Festival dan Expo Sapi Jawa Timur 2025 bukan sekadar kontes ternak, tetapi simbol bagaimana masyarakat agraris Jember memadukan tradisi peternakan dengan semangat industri kreatif seperti kopi dan UMKM.
Dihelat di Jember Sport Garden pada 31 Oktober - 2 November 2025, festival ini menjadi ajang temu antara peternak, barista, pelaku UMKM, dan masyarakat dari berbagai daerah.
Selama tiga hari, arena itu disulap menjadi ruang kolaborasi besar yang memadukan aroma rumput dan kopi dalam satu napas ekonomi rakyat.
Kepala Dinas Pariwisata dan Kebudayaan Kabupaten Jember, Bobby Arie Sandy, menyebut kegiatan ini bukan hanya bagian dari perayaan HUT Pemkab, melainkan momentum kebangkitan ekonomi berbasis gotong royong.
Kegiatan ini bagian dari rangkaian HUT Pemkab Jember.
Kami padukan dengan lomba barista kopi dan Festival Kuliner UMKM. Tujuannya sederhana tapi bermakna besar menggerakkan ekonomi lokal dan memperkenalkan Jember kepada Indonesia,” ujar Bobby.
Lebih dari 200 sapi dari berbagai daerah akan berkompetisi, sementara ribuan pengunjung diperkirakan hadir.

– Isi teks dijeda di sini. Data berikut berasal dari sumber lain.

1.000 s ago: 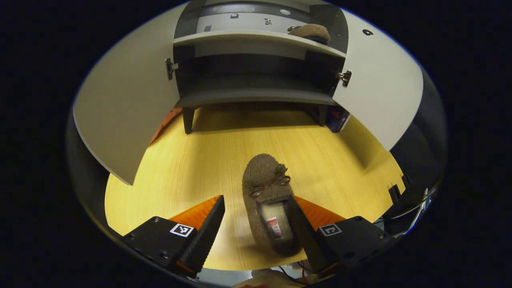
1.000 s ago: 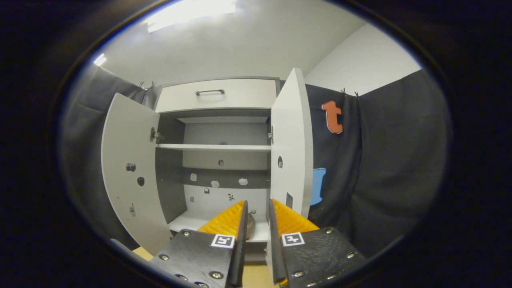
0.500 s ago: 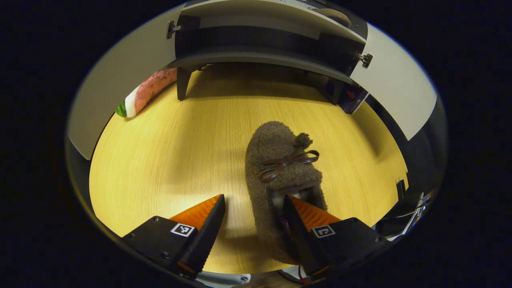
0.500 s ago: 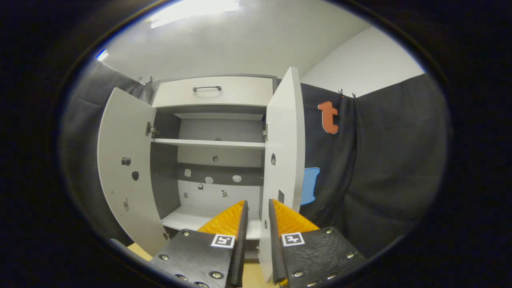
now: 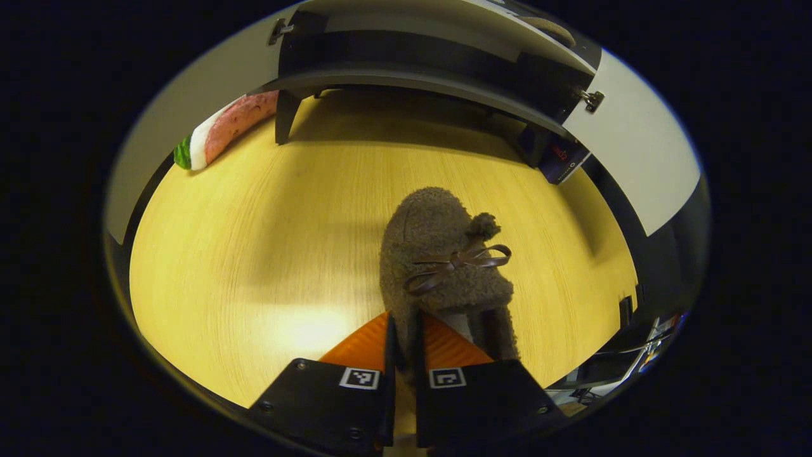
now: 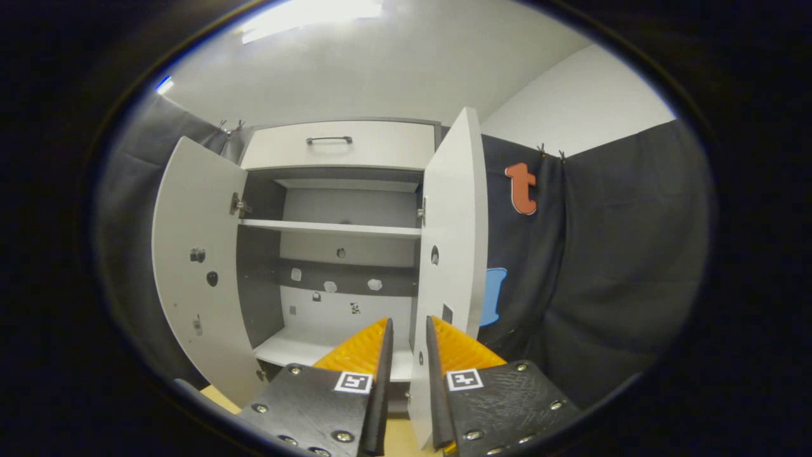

Jika setiap peserta membawa tujuh pendamping, maka lebih dari 1.400 orang akan memadati area JSG selama festival berlangsung yang pasti akan mendorong ekonomi masyarakat tumbuh.
Selain kontes sapi dan lomba barista, acara juga menampilkan parade seni budaya, patrol khas Jember.
Tak kalah menarik, panitia menyiapkan undian berhadiah dua paket umroh gratis dan dua motor listrik bagi pengunjung.
Bupati Jember Gus Fawait menegaskan bahwa Festival Sapi tahun ini merupakan wujud nyata kolaborasi antara pemerintah dan masyarakat dalam membangun ekonomi berbasis potensi lokal.
“Melalui kolaborasi antara peternak, pelaku UMKM, dan pemerintah daerah, kita ingin membangun ekonomi yang berakar dari kekuatan masyarakat. Jember siap menjadi pusat ekonomi rakyat yang tangguh dan mandiri,” ujarnya.